If these reports from the front lines seem scary, it’s important to remember that, like all aspects of economics, one piece of bad news usually begets a better outcome for metrics on another end of the spectrum. 

TJ Parker, lead researcher of data analytics at Bell Partners, admits oversupply exists, but argues the long-term, secular tailwinds for national multifamily markets remain firmly intact. To wit: Immigration has been robust, and new arrivals (both legal and undocumented) have bled into gateway and Sun Belt markets; demand remains strong due to healthy job and wage growth; and corporate relocations are prioritizing the oversupplied Sun Belt cities due to their cost of living and ease of doing business, generating healthy absorption rates for even the most oversupplied markets.

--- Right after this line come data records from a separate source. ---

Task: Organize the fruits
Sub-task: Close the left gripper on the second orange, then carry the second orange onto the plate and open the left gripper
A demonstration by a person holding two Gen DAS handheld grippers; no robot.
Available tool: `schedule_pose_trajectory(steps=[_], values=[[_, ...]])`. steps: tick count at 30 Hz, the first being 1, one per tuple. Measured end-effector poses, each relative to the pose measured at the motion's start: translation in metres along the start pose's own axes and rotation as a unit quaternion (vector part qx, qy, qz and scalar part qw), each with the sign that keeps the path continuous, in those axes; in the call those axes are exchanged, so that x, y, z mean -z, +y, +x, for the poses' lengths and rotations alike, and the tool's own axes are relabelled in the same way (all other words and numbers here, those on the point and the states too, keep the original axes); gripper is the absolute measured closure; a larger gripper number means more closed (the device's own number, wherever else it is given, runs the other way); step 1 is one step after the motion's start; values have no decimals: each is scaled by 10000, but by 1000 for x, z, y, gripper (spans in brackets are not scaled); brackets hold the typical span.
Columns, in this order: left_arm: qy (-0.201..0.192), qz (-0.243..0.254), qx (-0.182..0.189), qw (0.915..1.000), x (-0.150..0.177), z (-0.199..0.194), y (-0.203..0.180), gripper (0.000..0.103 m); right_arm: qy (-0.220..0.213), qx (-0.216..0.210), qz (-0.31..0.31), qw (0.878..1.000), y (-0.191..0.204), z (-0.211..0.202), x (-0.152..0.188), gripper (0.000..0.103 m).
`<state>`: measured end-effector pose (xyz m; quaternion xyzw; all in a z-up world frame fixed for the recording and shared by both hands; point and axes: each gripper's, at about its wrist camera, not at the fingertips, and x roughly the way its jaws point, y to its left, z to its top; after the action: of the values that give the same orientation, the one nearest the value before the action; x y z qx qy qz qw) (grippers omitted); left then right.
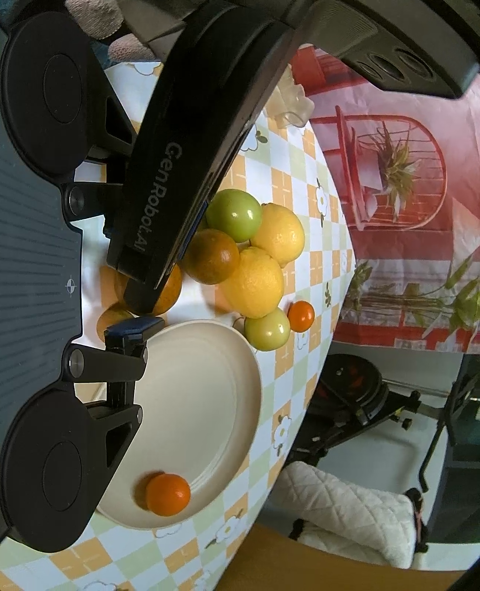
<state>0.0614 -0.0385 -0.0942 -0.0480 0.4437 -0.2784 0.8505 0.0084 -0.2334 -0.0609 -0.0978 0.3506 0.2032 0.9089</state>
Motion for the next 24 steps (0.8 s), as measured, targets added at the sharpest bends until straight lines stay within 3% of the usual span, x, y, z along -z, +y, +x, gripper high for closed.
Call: schedule_pose_trajectory(steps=[13, 24], values=[[-262, 166, 57, 9995, -9, -12, -10, 60, -330, 124, 1, 9994, -4, -15, -6, 67], [-270, 455, 186, 9984, -32, 2, -28, 60, -500, 421, 108, 9978, -28, -18, -13, 67]])
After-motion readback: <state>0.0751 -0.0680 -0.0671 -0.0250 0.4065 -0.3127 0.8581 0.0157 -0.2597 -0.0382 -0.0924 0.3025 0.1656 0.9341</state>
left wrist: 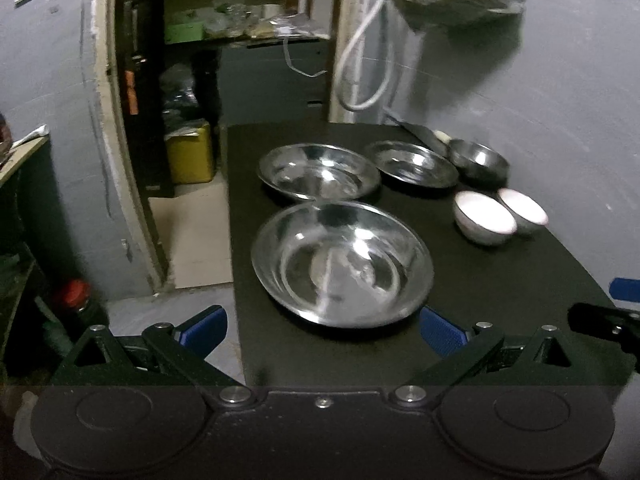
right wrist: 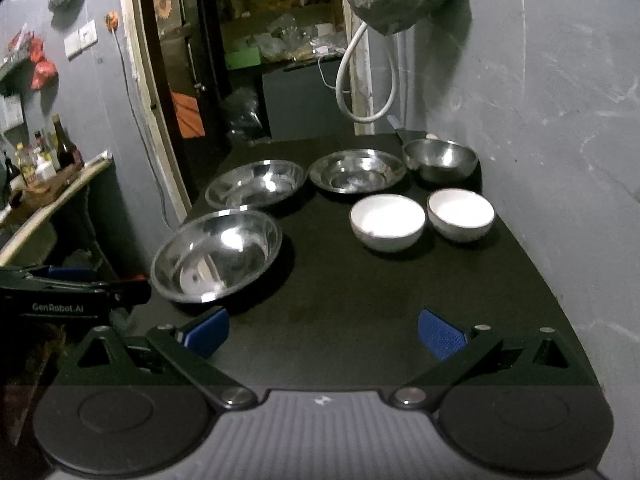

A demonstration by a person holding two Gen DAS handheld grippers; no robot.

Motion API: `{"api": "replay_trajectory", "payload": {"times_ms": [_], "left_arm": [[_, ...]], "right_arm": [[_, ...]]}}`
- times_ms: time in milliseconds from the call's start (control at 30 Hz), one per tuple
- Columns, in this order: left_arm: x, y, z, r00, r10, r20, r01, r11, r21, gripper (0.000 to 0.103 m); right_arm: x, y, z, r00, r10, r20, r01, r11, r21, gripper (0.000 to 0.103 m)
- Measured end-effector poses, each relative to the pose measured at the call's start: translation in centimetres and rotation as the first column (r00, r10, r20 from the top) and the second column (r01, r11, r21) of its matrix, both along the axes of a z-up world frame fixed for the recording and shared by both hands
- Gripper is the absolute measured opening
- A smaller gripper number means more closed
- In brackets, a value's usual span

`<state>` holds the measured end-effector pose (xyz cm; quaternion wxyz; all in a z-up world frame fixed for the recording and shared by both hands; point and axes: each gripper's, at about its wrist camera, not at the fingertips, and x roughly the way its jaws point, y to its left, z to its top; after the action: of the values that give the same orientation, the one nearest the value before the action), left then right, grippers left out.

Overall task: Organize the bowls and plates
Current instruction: 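Move the left tool to the large steel plate rim while the right tool grips it too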

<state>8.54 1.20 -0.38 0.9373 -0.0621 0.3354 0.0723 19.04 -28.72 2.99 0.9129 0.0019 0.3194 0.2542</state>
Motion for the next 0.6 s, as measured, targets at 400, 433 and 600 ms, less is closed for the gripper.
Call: {"api": "replay_trajectory", "payload": {"times_ms": [400,433,600], "left_arm": [[8.8,5.8,3.3,0.982,0.183,-0.04,-0.182,0.983,0.027,0.102],[9.6,6.4,3.3,0.982,0.186,-0.044,-0.184,0.982,0.032,0.102],[14.4,9.3,3.0,0.987,0.149,-0.066,-0.147,0.988,0.039,0.102]], "right_arm": [[9.1,5.0,0.5,0.997,0.061,-0.045,-0.054,0.988,0.147,0.103],[9.8,5.6,0.4,0.997,0.052,-0.05,-0.045,0.988,0.145,0.103],[13.5,8.3,-0.7,0.996,0.004,-0.087,0.01,0.988,0.157,0.103]]}}
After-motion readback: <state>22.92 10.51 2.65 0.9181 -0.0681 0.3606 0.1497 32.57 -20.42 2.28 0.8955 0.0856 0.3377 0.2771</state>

“Those advantages, those tailwinds, they don’t go away,” said Parker. “That’s what’s needed for renter demand in the long run. The oversupply this year is a temporary challenge.” 

A fortunate future — for some

While oversupply might be a temporary challenge, in terms of rent growth and values, the impending cliff-drop in supply is likely to make renting a long-term challenge for the average American. 

Due to the baby boomers aging out of their homes and many then looking to rent in their twilight years, and simultaneously a growing cohort of indebted millennials and Gen Z’s finding themselves priced out of owning a home altogether, executives like Doug Faron, founder and CEO of Shoreham Capital, believe the intrinsic demand baked into multifamily housing will spur rent growth far into the future. 

“There’s not a slowing down in the demand for housing, especially rental housing. Big segments of the population that would normally own, millennials and baby boomers … will be the reason there’s demand for rental housing,” said Faron. “And, two years from now, as all this stuff gets delivered and no new construction starts, you’ll see outsized rent growth.”  

To find what the future of many U.S. markets may look like as supply evaporates, look no further than New York City, which saw its rents grow seven times faster than wages in 2023, according to Zillow. 

Construction citywide basically halted following the June 2022 expiration of 421a — the tax abatement that gave developers an incentive to build both affordable and market-rate housing — as well as the state’s 2019 Housing Stability and Tenant Protection Act, which limited rent hikes on existing supply and removed tens of thousands of stabilized rental units from the landscape out of concerns that landlords would turn them into more expensive market-rate housing. 

“You think you have a housing stock problem now, wait till no one puts a dollar into these buildings and the violations pile up and repairs pile up — you have a ticking time bomb in New York City,” said Yosef Katz, principal at Atlas Realty Group. “On the free market, rents will rise and the stabilized stock will completely deteriorate.” 

The rise is already on: Since 2019, average U.S. rents have grown 30.4 percent, while wages have grown 20.2 percent, and rent growth has outpaced wages in 44 of the 50 largest U.S. metro areas, according to Zillow. 

As the supply cliff approaches, these rising rents now forecasted have turned owners and investors giddy, as they recognize the long-awaited relief from this current era of oversupply will tilt rents, and therefore values, upward. 

“We remain very bullish on residential broadly, and multifamily is ascendant in it,” said Faron. “Now is a great time to buy existing assets and buy at replacement cost, stuff with operational value-add. We just think it’s an interesting place to play.”